» Action item
Your answer must consist of exactly the lines below, starting with the line with "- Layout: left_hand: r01" and going on through the line with "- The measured", and nothing else.

#### Available data

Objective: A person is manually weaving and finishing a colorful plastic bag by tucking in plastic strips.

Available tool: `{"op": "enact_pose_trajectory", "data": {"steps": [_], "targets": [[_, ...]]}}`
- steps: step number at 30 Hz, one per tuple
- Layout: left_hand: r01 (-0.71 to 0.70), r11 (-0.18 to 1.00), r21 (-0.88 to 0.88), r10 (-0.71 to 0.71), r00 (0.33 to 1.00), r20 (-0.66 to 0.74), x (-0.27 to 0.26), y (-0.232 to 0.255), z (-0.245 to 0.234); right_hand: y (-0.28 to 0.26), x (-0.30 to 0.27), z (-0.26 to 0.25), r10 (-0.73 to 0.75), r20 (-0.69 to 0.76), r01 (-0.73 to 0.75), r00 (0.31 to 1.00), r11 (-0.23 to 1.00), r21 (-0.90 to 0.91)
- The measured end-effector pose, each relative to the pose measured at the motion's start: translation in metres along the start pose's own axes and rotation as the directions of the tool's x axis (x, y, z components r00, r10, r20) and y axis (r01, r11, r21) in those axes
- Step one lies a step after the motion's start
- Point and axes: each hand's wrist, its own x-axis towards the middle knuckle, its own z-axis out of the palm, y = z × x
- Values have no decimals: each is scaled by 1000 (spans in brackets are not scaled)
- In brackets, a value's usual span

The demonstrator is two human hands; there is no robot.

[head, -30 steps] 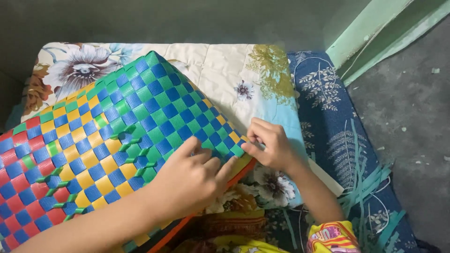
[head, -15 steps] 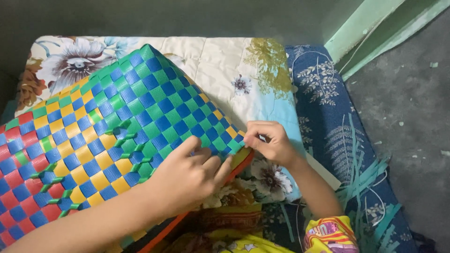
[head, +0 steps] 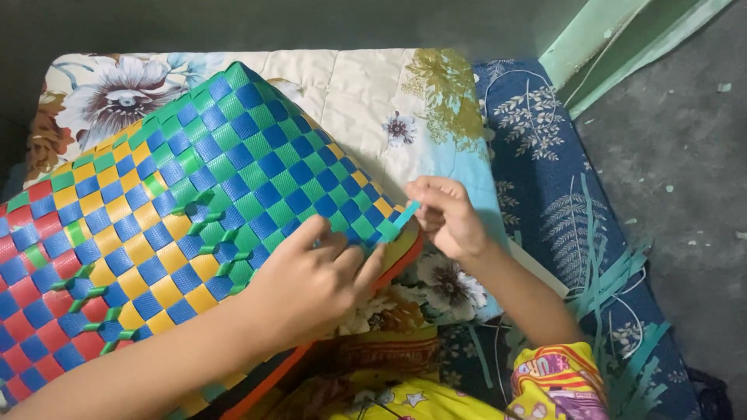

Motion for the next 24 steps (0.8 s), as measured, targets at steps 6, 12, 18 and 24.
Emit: {"op": "enact_pose_trajectory", "data": {"steps": [6,12,18,24], "targets": [[14,1000,-23,-14,1000,-11,0,0,1,-4,0,-2,-51,13,50,999,998,23],[91,984,-152,-95,995,-19,10,-1,-4,-18,-5,6,-54,32,57,998,994,-92],[210,954,-216,-213,977,8,23,-2,0,-22,-20,1,-140,158,164,977,975,-152],[168,931,-323,-174,985,12,54,-8,18,-23,-21,-4,-107,149,131,983,978,-164]]}}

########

» Answer section
- Layout: left_hand: r01 (-0.71 to 0.70), r11 (-0.18 to 1.00), r21 (-0.88 to 0.88), r10 (-0.71 to 0.71), r00 (0.33 to 1.00), r20 (-0.66 to 0.74), x (-0.27 to 0.26), y (-0.232 to 0.255), z (-0.245 to 0.234); right_hand: y (-0.28 to 0.26), x (-0.30 to 0.27), z (-0.26 to 0.25), r10 (-0.73 to 0.75), r20 (-0.69 to 0.76), r01 (-0.73 to 0.75), r00 (0.31 to 1.00), r11 (-0.23 to 1.00), r21 (-0.90 to 0.91)
- The measured end-effector pose, each relative to the pose measured at the motion's start: translation in metres along the start pose's own axes and rotation as the directions of the tool's x axis (x, y, z components r00, r10, r20) and y axis (r01, r11, r21) in those axes

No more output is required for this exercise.